▶ Task details
Your answer should be one number: how many lines below hold the word "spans".

▶ Records to process
=== Section Start ===

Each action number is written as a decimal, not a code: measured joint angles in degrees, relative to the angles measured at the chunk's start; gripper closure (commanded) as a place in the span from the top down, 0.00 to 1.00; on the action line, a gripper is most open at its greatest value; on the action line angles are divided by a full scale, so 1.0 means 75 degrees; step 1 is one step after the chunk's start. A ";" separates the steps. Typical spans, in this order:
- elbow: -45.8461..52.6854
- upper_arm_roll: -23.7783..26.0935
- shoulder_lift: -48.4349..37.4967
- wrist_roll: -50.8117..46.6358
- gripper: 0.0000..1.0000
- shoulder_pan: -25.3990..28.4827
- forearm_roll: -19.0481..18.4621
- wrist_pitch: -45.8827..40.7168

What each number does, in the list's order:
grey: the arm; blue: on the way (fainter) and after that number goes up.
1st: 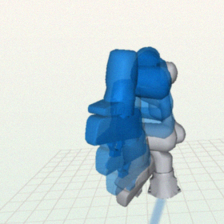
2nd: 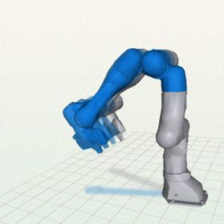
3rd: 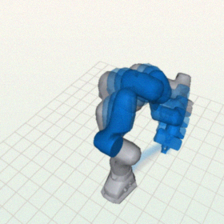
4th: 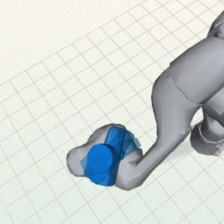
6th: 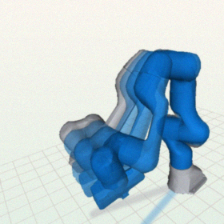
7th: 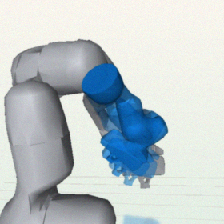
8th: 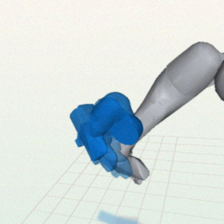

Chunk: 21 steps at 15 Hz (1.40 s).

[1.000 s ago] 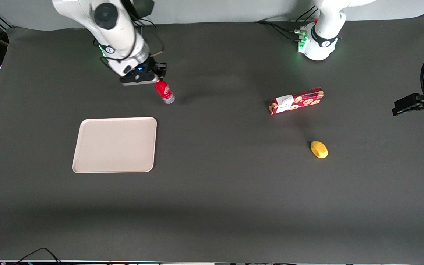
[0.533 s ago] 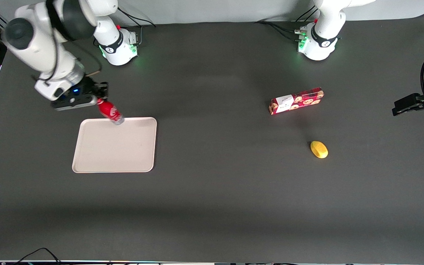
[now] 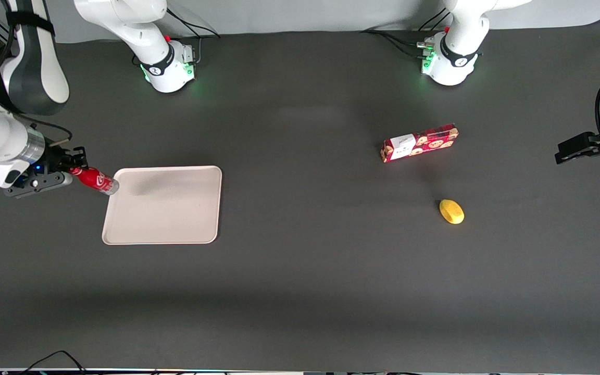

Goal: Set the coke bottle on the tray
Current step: 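Lift the bottle and carry it toward the white tray, then lower the bottle onto the tray edge and open the right gripper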

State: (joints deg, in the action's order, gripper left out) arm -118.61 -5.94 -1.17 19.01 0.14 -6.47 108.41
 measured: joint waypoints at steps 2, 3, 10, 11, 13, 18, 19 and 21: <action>0.0027 -0.0177 0.0280 0.0185 0.00 0.0000 -0.0020 0.0237; 0.0027 -0.0223 0.0391 0.0284 0.00 0.0001 -0.0022 0.0402; 0.0025 -0.0591 0.1103 0.0774 0.00 0.0006 -0.0020 0.1261; 0.0025 -0.0590 0.1160 0.0774 0.00 0.0008 0.0009 0.1313; 0.0024 -0.0587 0.1263 0.0774 0.00 0.0014 0.0110 0.1326; 0.0025 -0.0573 0.1437 0.0774 0.00 0.0070 0.0329 0.1456; 0.0025 -0.0572 0.1469 0.0774 0.00 0.0077 0.0334 0.1513; 0.0026 -0.0571 0.1553 0.0774 0.00 0.0080 0.0339 0.1654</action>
State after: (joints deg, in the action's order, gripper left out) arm -118.42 -10.21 10.48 24.81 0.74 -3.92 120.81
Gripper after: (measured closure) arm 0.678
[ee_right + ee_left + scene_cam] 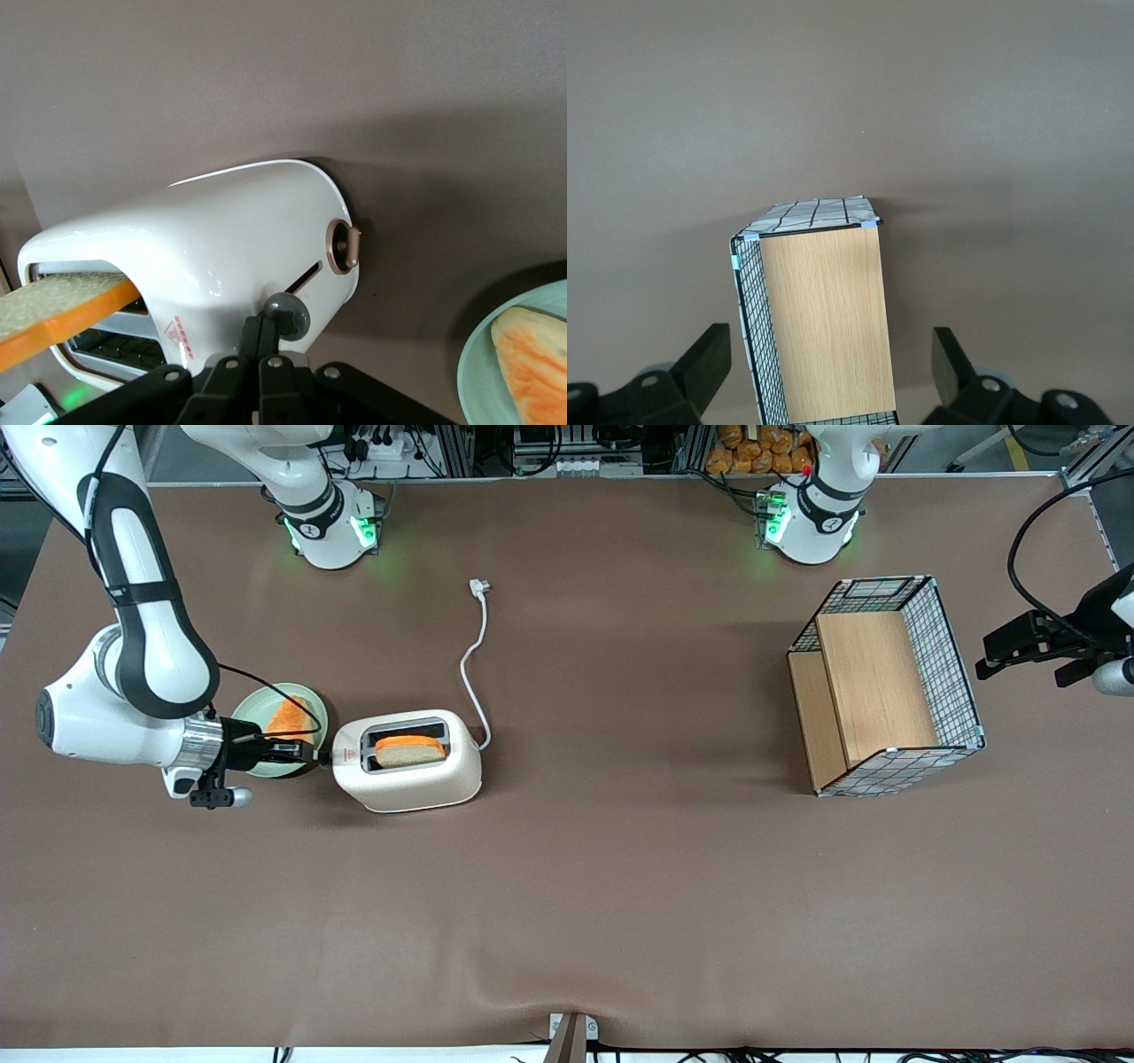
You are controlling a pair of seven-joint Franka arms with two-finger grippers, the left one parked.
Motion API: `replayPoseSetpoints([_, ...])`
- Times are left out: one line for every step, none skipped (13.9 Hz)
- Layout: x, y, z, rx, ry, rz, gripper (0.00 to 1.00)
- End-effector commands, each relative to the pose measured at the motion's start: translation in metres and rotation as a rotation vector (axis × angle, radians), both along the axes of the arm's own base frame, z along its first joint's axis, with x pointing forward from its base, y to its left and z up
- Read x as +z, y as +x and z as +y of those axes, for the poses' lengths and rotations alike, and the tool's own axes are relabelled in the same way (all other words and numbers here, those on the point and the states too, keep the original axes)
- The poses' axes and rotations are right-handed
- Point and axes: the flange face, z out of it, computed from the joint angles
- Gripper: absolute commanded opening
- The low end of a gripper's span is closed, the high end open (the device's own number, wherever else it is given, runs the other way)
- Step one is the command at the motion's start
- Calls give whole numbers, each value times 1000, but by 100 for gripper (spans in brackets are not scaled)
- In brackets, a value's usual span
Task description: Press toaster button with right arm
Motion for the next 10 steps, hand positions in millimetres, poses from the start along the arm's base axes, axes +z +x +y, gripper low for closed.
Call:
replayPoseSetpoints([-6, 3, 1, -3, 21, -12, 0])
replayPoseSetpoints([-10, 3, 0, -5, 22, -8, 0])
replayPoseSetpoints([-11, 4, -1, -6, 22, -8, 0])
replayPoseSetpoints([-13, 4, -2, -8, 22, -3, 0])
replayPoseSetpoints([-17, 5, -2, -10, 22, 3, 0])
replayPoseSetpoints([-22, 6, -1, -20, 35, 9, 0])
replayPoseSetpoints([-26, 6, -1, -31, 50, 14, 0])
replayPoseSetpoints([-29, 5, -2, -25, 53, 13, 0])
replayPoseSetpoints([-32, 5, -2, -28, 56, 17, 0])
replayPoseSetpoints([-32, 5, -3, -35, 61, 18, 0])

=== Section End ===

▶ Result of this task
2